START DATA IN THIS EXERCISE

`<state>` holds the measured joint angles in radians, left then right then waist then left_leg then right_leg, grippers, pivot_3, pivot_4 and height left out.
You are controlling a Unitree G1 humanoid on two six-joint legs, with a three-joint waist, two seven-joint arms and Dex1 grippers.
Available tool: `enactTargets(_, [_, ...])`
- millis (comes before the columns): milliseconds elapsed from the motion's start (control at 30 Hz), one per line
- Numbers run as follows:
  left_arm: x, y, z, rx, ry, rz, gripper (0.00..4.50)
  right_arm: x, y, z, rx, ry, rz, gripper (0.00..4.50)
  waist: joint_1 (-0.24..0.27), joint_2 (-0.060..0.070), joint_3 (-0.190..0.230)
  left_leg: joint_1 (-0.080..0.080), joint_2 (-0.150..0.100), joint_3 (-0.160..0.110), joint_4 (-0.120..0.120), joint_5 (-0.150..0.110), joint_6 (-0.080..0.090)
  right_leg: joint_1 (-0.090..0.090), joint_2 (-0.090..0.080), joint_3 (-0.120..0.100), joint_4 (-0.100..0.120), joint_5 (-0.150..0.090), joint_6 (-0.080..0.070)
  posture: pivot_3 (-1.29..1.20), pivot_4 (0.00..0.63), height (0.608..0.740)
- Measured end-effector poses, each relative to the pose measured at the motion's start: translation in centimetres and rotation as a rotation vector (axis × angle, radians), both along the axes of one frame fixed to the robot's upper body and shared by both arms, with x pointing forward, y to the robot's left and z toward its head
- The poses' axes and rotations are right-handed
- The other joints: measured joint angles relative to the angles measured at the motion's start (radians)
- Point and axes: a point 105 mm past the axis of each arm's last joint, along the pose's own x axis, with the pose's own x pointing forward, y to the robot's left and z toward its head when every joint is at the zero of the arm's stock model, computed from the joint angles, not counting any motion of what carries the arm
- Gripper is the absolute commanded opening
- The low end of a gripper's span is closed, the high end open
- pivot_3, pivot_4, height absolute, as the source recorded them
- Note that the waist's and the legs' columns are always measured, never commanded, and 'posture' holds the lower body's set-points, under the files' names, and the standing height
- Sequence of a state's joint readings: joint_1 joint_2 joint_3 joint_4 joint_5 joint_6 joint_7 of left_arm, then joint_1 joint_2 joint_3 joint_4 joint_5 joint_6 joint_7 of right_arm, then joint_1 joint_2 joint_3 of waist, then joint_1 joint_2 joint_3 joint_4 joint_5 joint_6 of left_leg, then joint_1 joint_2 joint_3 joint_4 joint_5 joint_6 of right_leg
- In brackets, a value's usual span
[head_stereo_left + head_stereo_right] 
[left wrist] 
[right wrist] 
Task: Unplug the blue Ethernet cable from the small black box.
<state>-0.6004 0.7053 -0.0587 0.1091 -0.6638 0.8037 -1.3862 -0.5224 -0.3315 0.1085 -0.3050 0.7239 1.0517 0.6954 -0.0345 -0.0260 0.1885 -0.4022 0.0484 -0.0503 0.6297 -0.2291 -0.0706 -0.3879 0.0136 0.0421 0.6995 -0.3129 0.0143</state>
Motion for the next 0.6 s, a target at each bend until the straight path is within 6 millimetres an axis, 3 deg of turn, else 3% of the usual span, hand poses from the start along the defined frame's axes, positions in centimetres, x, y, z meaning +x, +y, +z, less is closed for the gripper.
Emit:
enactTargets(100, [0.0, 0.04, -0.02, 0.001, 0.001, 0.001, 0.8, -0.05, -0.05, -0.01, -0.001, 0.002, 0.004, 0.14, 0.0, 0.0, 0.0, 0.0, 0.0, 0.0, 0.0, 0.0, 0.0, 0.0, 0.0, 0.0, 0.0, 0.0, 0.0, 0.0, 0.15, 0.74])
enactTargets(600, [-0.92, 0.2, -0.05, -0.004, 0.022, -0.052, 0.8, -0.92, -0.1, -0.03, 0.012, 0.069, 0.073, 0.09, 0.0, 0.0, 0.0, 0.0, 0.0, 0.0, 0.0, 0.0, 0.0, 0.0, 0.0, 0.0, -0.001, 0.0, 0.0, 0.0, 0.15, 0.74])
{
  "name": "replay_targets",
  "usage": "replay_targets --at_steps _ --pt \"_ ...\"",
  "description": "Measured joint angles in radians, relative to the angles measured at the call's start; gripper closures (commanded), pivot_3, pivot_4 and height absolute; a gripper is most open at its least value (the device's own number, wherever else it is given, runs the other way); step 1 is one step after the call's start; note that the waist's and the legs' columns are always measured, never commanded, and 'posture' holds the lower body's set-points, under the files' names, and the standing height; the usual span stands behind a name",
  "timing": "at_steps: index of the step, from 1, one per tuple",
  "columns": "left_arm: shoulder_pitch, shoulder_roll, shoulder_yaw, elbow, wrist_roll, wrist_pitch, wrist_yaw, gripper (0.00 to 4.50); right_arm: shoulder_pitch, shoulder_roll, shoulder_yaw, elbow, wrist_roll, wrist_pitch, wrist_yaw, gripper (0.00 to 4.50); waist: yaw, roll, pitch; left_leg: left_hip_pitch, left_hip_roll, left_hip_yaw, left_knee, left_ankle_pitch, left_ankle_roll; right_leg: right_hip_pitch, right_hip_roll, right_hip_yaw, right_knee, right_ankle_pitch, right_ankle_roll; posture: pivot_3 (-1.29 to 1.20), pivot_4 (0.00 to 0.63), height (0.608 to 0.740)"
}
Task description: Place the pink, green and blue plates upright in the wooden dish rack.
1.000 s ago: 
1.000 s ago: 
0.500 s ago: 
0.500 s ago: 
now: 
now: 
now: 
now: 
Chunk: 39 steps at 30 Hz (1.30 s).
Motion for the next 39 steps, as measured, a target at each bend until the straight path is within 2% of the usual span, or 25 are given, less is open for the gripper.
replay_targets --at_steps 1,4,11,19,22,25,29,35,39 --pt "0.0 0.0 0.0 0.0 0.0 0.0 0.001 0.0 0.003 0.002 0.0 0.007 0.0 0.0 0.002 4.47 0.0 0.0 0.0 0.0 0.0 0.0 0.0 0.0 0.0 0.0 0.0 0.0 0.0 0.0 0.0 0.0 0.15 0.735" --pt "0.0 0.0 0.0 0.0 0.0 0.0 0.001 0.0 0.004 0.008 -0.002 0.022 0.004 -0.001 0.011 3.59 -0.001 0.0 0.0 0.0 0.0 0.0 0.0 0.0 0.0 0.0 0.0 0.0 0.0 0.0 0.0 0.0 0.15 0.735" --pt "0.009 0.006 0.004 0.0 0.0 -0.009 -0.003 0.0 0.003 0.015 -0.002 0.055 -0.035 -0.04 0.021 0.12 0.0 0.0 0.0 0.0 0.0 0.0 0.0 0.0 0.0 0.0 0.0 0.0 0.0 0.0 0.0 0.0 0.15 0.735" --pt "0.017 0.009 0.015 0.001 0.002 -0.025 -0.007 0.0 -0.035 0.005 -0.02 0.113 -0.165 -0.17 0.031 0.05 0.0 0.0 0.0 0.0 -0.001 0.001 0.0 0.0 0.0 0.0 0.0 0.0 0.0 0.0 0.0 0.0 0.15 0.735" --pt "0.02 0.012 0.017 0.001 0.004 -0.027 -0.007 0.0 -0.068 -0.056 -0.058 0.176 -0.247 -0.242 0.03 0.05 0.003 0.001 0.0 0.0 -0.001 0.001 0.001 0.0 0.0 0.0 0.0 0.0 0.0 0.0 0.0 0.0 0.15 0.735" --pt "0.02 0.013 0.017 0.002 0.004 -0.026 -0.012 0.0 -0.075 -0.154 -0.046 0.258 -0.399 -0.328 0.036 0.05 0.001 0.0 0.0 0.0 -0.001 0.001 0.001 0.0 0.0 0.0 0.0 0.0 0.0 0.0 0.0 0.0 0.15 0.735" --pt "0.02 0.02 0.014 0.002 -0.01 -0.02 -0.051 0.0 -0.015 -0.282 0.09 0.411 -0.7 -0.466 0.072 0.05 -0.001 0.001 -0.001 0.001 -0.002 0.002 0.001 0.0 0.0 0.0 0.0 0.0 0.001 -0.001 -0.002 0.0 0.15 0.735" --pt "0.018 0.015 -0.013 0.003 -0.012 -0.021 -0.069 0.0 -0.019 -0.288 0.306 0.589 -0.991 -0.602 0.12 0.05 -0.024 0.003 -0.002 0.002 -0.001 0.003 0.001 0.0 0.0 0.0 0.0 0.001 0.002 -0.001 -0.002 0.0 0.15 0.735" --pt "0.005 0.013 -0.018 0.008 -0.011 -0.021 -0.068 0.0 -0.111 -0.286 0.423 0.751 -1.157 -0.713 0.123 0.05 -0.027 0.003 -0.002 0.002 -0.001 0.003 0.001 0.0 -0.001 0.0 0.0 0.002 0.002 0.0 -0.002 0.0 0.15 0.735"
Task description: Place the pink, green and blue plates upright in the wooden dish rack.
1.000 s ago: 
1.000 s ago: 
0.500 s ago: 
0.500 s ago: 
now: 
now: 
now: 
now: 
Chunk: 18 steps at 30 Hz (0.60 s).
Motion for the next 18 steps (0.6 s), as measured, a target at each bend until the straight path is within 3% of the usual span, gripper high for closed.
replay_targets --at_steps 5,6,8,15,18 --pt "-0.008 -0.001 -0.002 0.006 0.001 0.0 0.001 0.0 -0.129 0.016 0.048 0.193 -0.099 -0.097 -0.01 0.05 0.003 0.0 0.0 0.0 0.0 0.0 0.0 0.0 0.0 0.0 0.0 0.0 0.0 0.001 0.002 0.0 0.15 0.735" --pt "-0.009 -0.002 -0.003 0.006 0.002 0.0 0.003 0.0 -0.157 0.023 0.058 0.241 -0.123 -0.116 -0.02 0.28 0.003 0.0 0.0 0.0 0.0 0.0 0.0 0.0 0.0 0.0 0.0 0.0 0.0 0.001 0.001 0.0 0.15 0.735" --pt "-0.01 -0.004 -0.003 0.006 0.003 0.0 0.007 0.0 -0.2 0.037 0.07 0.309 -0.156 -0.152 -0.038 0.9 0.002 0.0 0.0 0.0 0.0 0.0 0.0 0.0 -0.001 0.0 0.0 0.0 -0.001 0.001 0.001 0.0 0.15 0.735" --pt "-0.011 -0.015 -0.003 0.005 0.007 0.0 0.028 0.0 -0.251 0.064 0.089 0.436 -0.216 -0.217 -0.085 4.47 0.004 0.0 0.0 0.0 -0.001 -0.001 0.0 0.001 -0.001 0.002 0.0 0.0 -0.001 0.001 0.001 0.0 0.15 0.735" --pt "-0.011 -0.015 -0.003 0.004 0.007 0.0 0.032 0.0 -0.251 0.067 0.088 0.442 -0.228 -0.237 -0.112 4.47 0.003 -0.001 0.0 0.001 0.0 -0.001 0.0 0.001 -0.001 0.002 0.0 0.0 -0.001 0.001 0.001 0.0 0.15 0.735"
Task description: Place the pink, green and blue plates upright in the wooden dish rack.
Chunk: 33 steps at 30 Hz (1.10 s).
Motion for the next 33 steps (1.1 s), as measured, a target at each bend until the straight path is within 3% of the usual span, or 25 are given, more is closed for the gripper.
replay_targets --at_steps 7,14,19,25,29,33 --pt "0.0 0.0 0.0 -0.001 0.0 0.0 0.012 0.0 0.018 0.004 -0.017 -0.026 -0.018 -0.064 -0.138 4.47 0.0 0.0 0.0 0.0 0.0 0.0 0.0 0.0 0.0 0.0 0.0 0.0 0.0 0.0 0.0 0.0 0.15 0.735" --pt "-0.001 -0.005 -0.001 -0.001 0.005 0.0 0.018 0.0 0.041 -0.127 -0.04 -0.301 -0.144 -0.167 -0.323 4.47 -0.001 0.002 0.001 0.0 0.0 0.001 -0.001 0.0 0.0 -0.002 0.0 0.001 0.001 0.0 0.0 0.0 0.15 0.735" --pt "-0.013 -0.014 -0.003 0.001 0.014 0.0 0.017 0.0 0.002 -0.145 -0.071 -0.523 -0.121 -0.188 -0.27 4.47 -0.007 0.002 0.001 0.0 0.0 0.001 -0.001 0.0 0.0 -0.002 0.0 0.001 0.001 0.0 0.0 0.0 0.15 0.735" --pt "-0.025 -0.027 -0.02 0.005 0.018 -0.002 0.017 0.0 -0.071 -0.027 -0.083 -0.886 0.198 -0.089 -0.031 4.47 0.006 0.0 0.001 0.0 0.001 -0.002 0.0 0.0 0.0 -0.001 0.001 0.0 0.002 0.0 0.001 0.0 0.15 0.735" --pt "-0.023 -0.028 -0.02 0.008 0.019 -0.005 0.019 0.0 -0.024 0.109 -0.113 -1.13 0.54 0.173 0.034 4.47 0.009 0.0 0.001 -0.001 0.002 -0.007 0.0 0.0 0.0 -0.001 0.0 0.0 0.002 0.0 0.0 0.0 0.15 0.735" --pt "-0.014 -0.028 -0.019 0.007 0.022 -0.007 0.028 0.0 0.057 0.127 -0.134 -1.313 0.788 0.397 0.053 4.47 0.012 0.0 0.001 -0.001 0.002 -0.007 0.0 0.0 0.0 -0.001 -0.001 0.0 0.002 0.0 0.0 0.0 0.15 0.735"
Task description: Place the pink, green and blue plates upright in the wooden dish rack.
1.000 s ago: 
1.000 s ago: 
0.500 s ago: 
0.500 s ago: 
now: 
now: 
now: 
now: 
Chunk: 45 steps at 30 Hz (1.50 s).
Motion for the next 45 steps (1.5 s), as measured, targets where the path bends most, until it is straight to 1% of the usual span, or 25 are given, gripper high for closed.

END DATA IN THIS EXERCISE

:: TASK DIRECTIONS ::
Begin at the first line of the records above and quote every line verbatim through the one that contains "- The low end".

:: EXERCISE RESULT ::
`<state>` holds the measured joint angles in radians, left then right then waist then left_leg then right_leg, grippers, pivot_3, pivot_4 and height left out.
You are controlling a Unitree G1 humanoid on two six-joint legs, with a three-joint waist, two seven-joint arms and Dex1 grippers.
Available tool: `enactTargets(_, [_, ...])`
- millis (comes before the columns): milliseconds elapsed from the motion's start (control at 30 Hz), one per line
- Numbers run as follows:
  left_arm: x, y, z, rx, ry, rz, gripper (0.00..4.50)
  right_arm: x, y, z, rx, ry, rz, gripper (0.00..4.50)
  waist: joint_1 (-0.24..0.27), joint_2 (-0.060..0.070), joint_3 (-0.190..0.230)
  left_leg: joint_1 (-0.080..0.080), joint_2 (-0.150..0.100), joint_3 (-0.160..0.110), joint_4 (-0.120..0.120), joint_5 (-0.150..0.110), joint_6 (-0.080..0.090)
  right_leg: joint_1 (-0.090..0.090), joint_2 (-0.090..0.080), joint_3 (-0.120..0.100), joint_4 (-0.100..0.120), joint_5 (-0.150..0.090), joint_6 (-0.080..0.070)
  posture: pivot_3 (-1.29..1.20), pivot_4 (0.00..0.63), height (0.608..0.740)
- Measured end-effector poses, each relative to the pose measured at the motion's start: translation in centimetres and rotation as a rotation vector (axis × angle, radians), both along the axes of one frame fixed to the robot's upper body and shared by both arms, with x pointing forward, y to the robot's left and z toward its head
- The poses' axes and rotations are right-handed
- The other joints: measured joint angles relative to the angles measured at the motion's start (radians)
- Point and axes: a point 105 mm past the axis of each arm's last joint, along the pose's own x axis, with the pose's own x pointing forward, y to the robot's left and z toward its head when every joint is at the zero of the arm's stock model, computed from the joint angles, not counting any motion of what carries the arm
- Gripper is the absolute commanded opening
- The low end of a gripper's span is closed, the high end open

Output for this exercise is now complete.